Here we will discuss some important functions of the Python os module :

- Handling the Current Working Directory
- Creating a Directory
- Listing out Files and Directories with Python
- Deleting Directory or Files using Python

####Handling the Current Working Directory
- The current working directory is the directory in which a Python script is running. 
- Whenever the files are called only by their name, Python assumes that it starts in the CWD which means that name-only reference will be successful only if the file is in the Python’s CWD.

In [0]:
# To get the location of the current working directory os.getcwd() is used.
import os

cwd = os.getcwd()
print(cwd)

/databricks/driver


**Changing the Current working directory**
- Use `os.chdir(path)` to change the current working directory to the specified path.
-  It only takes a single argument as a new directory path.

In [0]:
import os

print("Before changing the current working directory:", os.getcwd())

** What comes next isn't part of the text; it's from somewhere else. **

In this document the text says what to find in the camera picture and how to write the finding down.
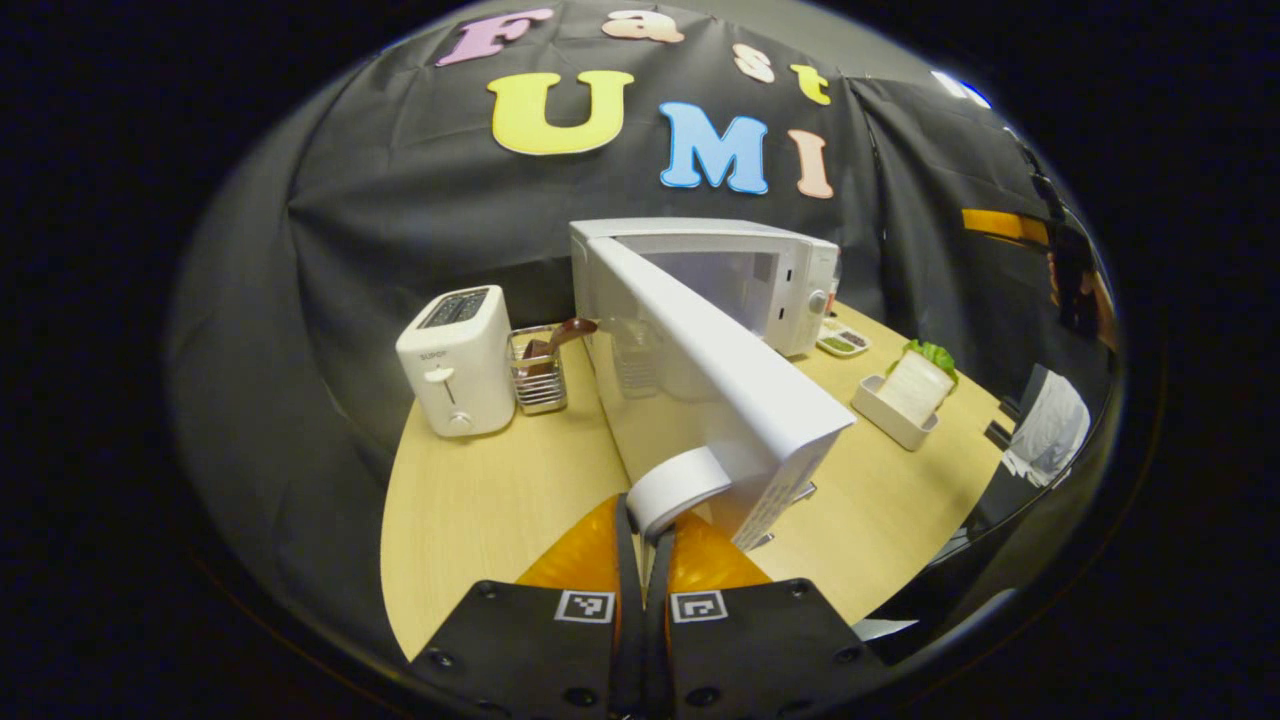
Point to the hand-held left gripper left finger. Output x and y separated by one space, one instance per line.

os.chdir("/databricks/driver/rohish/")
print("after changing the current working directory:", os.getcwd())

Before changing the current working directory: /databricks/driver
after changing the current working directory: /databricks/driver/rohish


####Creating a Directory
There are different methods available in the OS module for creating a directory. These are –
- os.mkdir()
- os.makedirs()

#####Creating a Single Directory:

Use `os.mkdir(path)` to create a single directory. If the directory already exists, it will raise a FileExistsError.


In [0]:
import os
os.mkdir("/databricks/driver/rohish/new_dir/")

# checking the directory
dbutils.fs.ls("file:/databricks/driver/rohish/") # this is databricks command and will not work in python

Out[11]: [FileInfo(path='file:/databricks/driver/rohish/new_dir/', name='new_dir/', size=4096, modificationTime=1722319559597)]

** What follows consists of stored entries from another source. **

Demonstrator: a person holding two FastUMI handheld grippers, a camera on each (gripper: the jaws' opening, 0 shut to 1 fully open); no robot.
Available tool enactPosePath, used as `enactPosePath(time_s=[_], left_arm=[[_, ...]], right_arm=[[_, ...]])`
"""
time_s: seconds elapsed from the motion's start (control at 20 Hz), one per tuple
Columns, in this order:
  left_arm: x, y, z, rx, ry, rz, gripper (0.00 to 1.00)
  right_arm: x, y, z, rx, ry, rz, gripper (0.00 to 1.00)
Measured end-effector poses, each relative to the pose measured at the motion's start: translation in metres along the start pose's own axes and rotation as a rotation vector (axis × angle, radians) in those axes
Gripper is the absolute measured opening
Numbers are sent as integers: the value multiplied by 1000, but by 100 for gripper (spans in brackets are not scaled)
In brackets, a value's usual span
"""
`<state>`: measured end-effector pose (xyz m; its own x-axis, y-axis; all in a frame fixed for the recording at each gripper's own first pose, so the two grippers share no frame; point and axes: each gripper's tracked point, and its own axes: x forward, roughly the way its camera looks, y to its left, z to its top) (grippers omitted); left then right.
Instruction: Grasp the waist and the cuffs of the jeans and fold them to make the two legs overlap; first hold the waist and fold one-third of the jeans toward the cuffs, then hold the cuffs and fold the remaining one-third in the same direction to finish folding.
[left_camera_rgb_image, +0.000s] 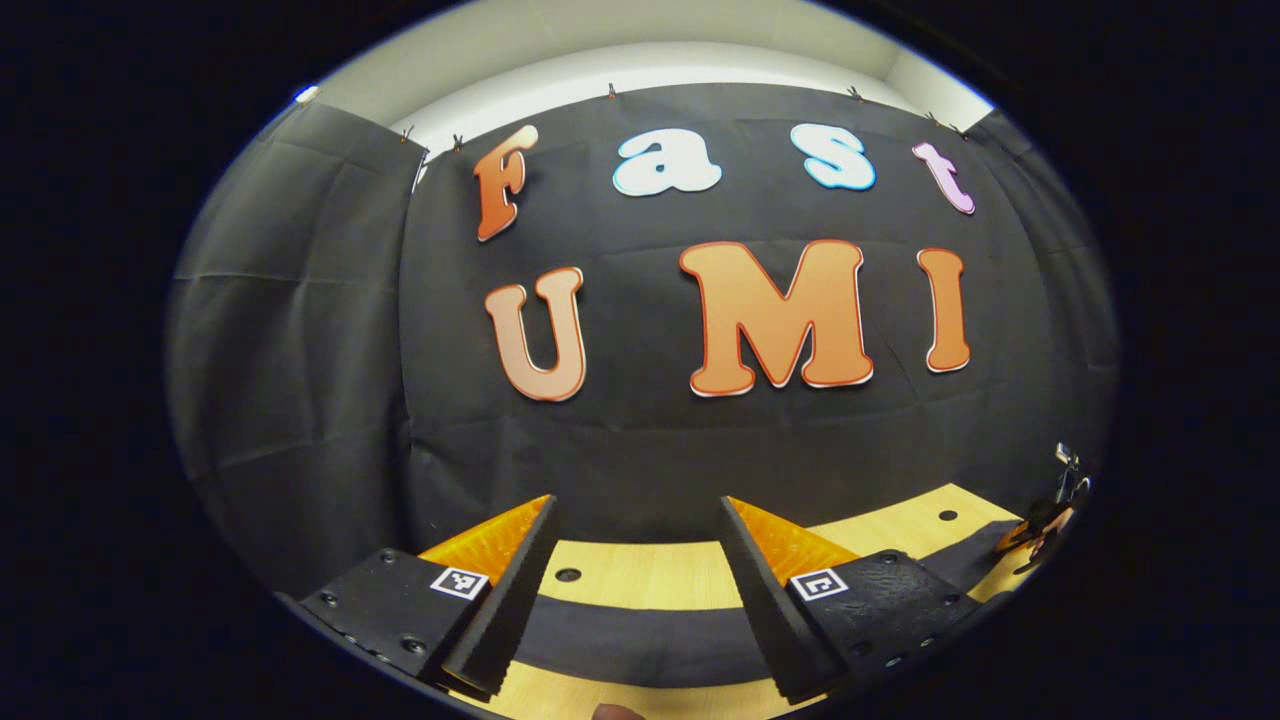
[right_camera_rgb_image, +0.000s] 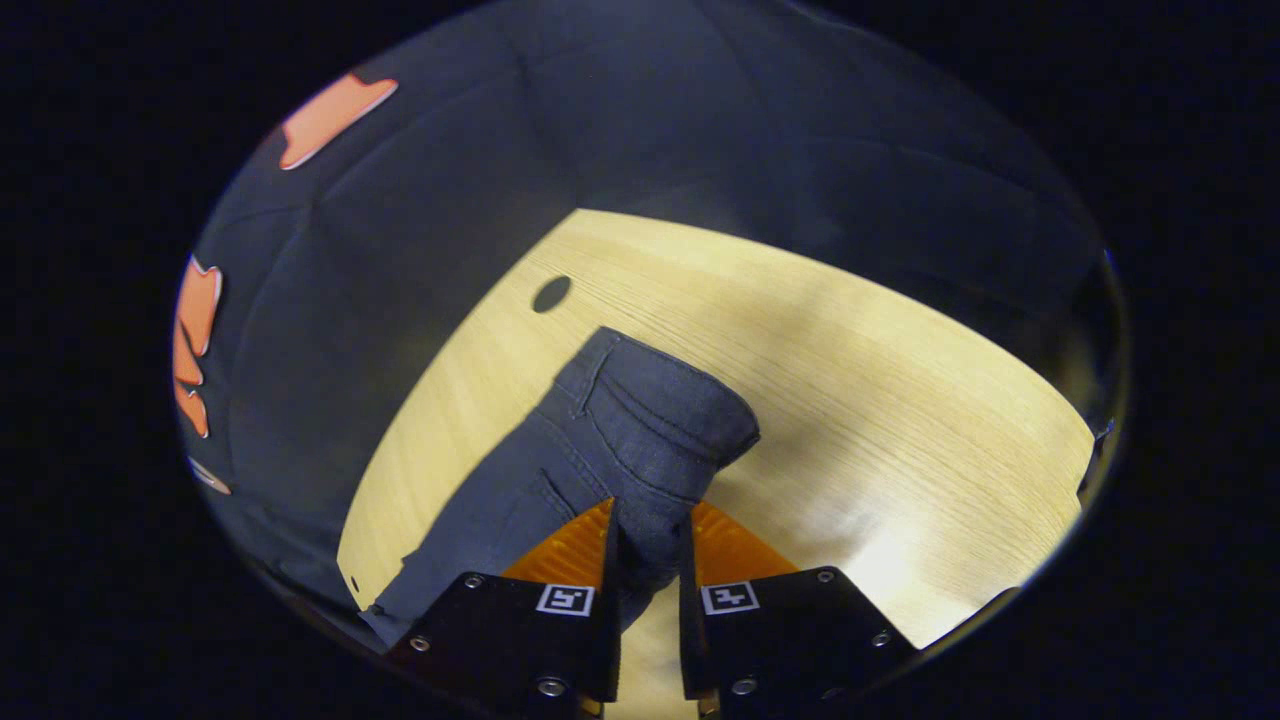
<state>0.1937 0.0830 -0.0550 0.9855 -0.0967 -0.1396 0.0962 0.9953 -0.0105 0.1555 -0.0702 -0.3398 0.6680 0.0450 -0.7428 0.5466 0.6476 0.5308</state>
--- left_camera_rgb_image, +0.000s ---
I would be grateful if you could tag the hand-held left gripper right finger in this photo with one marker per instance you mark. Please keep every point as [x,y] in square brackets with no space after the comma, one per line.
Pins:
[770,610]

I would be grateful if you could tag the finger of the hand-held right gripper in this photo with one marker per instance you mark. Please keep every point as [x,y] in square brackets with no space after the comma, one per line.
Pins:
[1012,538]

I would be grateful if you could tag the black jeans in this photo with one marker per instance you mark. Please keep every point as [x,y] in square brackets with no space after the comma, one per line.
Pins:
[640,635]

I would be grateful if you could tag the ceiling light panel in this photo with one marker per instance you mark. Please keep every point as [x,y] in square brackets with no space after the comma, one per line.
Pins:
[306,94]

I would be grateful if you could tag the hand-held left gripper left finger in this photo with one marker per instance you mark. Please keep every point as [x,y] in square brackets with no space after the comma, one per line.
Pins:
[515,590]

#####Creating Multiple Directories:

Use `os.makedirs(path)` to create a directory and any necessary intermediate directories. If any of the directories already exist, it will raise a FileExistsError.

In [0]:
import os
os.makedirs("/databricks/driver/rohish/parent_directory/child_directory")

# checking the directories
dbutils.fs.ls("file:/databricks/driver/rohish/parent_directory") # this is databricks command and will not work in python

Out[13]: [FileInfo(path='file:/databricks/driver/rohish/parent_directory/child_directory/', name='child_directory/', size=4096, modificationTime=1722319705070)]

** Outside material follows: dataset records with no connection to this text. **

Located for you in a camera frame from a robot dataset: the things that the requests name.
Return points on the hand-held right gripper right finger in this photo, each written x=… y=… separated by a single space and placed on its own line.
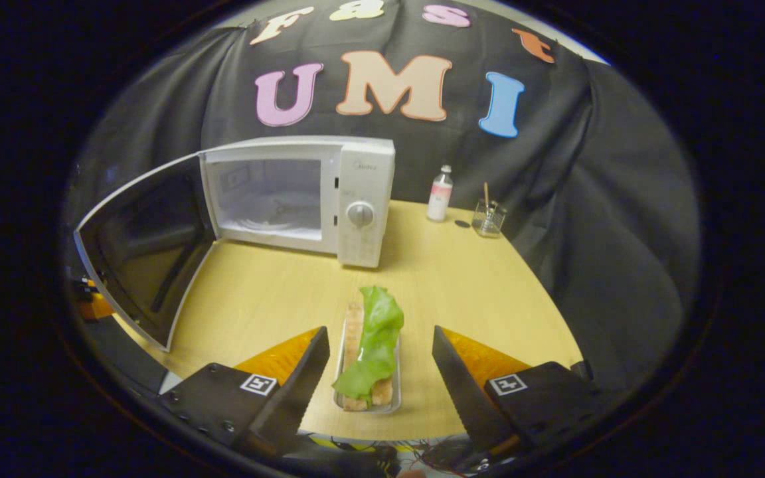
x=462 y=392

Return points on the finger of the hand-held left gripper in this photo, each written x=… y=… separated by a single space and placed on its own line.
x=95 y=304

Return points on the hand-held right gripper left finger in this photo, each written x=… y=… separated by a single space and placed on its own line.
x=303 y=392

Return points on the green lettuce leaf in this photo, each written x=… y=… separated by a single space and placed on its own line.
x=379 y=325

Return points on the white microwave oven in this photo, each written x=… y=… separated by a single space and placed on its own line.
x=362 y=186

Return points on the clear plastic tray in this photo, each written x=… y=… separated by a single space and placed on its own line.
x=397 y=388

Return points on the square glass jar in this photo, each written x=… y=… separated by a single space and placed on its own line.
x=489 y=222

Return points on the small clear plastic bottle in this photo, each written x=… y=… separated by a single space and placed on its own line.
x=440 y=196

####Listing Out Files and Directories with Python

- The `os.listdir()` method in Python is used to get the list of all files and directories in the specified directory. 
- If we don’t specify any directory, then the list of files and directories in the current working directory will be returned.

In [0]:
import os

print(os.getcwd())
dir_list = os.listdir()
print(dir_list)

/databricks/driver
['preload_class.lst', 'hadoop_accessed_config.lst', 'conf', 'azure', 'logs', 'eventlogs']


In [0]:
#  This code lists all the files and directories in the root directory (“/”).

path = "/"
dir_list = os.listdir(path) 
print("Files and directories in '", path, "' :") 
print(dir_list) 

Files and directories in ' / ' :
['mnt', 'BUILD', 'libx32', 'run', 'root', 'tmp', 'databricks', 'bin', 'boot', 'media', 'home', 'lib', 'sys', 'etc', 'sbin', 'proc', 'dev', 'var', 'usr', 'lib32', 'srv', 'lib64', 'opt', 'dbfs', 'Volumes', 'local_disk0', 'Workspace']


####Deleting Directory or Files using Python
OS module provides different methods for removing directories and files in Python. These are – 

- Using `os.remove()`
- Using `os.rmdir()`

#####Using os.remove() Method
- `os.remove()` method in Python is used to remove or delete a file path. 
- This method can not remove or delete a directory. 
- If the specified path is a directory then OSError will be raised by the method.

In [0]:
# checking the directories and files/. this is databricks code and will not work in Python
display(dbutils.fs.ls("file:/databricks/driver/rohish/"))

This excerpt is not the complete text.